The three strategies that had the largest positive effect on academic performance were using problem sets, explaining a concept to yourself and others and self-quizzing, which includes using flashcards or taking practice tests. Other studies have also found that taking more practice tests was correlated with higher performance on the final exam. 

Walck-Shannon noted that all three study habits force students to form an understanding of the connection between concepts.

“When you’re trying to remember something, ask yourself why does this make sense?,“ she said. “This will help you be able to recall it later, and it will help all of the things you are learning to come together if you are able to make those connections for yourself.”

Another variable measured in Walck-Shannon’s study was the student’s judgment of learning, a self-estimate of how much they learned. Students tended to overestimate their learning when using passive study strategies like rereading or copying their notes. It turns out that effective study strategies actually include intentional difficulties to make the student put more effort into learning the material. It may feel like you haven’t mastered a concept when using active learning strategies, but that is the desired effect.

Distractions also play a big role in study habits. Being distracted while studying was negatively associated with exam scores in Walck-Shannon’s study. 

To avoid distractions, Walck-Shannon recommended that students should create a plan beforehand. This plan should include implementation intentions, which are if-then statements on what you will do if an obstacle or distraction arises.

“The important part is to plan from the outset, so you don’t get too caught up in distractions,” she said. “For example, if I find myself checking my phone, then I will turn it off and set it aside.”

Another major concern during finals is getting enough high-quality sleep, especially when the library at Hopkins is open 24 hours during reading period and finals. Walck-Shannon reflected on how sleep has been shown to play an important role in academic performance.

“All cognitive processes depend on being well-rested,“ she said. “Getting enough sleep not just the day before, but a few days before a final will be incredibly important.”

Cramming is also not a good idea — focusing on spacing out studying sessions has been shown to improve learning, especially on application-type tests. Interleaving is also an effective study strategy where you mix up studying and practicing different topics in each session.
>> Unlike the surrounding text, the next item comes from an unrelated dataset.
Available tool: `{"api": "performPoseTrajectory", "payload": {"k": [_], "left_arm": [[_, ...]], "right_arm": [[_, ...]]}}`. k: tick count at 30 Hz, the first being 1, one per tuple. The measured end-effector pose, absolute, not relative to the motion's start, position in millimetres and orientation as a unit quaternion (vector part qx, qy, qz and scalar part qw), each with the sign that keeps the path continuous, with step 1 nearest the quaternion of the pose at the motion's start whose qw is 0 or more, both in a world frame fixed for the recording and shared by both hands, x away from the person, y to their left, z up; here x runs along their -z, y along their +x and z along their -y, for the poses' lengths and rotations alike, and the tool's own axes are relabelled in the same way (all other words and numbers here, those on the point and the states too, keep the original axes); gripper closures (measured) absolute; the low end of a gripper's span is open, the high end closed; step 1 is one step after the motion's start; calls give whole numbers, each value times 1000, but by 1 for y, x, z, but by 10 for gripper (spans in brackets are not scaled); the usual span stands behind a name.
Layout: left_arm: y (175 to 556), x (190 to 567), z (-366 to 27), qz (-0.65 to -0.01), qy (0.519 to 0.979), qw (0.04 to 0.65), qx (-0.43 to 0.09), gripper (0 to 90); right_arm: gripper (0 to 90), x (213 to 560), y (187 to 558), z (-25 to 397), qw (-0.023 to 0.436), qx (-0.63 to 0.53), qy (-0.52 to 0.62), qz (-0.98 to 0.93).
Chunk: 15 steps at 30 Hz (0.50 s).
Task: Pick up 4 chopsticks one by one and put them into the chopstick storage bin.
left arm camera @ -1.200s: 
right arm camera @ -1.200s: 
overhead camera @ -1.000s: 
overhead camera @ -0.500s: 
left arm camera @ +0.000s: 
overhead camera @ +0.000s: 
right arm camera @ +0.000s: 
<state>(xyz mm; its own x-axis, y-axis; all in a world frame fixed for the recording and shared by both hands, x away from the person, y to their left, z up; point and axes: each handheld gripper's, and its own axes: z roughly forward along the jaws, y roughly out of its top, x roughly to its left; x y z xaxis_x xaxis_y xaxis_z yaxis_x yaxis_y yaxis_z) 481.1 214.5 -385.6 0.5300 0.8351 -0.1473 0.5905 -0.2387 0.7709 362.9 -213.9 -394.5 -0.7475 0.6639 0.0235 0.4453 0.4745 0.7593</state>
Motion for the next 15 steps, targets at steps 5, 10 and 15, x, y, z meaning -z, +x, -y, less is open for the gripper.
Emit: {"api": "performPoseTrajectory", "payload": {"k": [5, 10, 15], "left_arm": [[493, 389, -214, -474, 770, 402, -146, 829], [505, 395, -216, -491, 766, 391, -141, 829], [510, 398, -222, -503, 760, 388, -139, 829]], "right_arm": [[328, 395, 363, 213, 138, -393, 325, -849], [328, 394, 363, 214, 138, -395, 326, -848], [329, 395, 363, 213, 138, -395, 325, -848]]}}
In addition to study strategies, another factor during finals is the high stress that surrounds this time period. Stress can be inconducive to studying properly; one study found that increased anxiety around math in students was associated with failing to complete more effortful, and possibly helpful, study strategies. 

To counter the negative effects of stress on academic performance, creating a detailed plan is important. The plan should include how much you will study each day, what time you will study, where you will study and what you will do with each session. Additionally, you should remain flexible and be willing to revise the plan if it is not working.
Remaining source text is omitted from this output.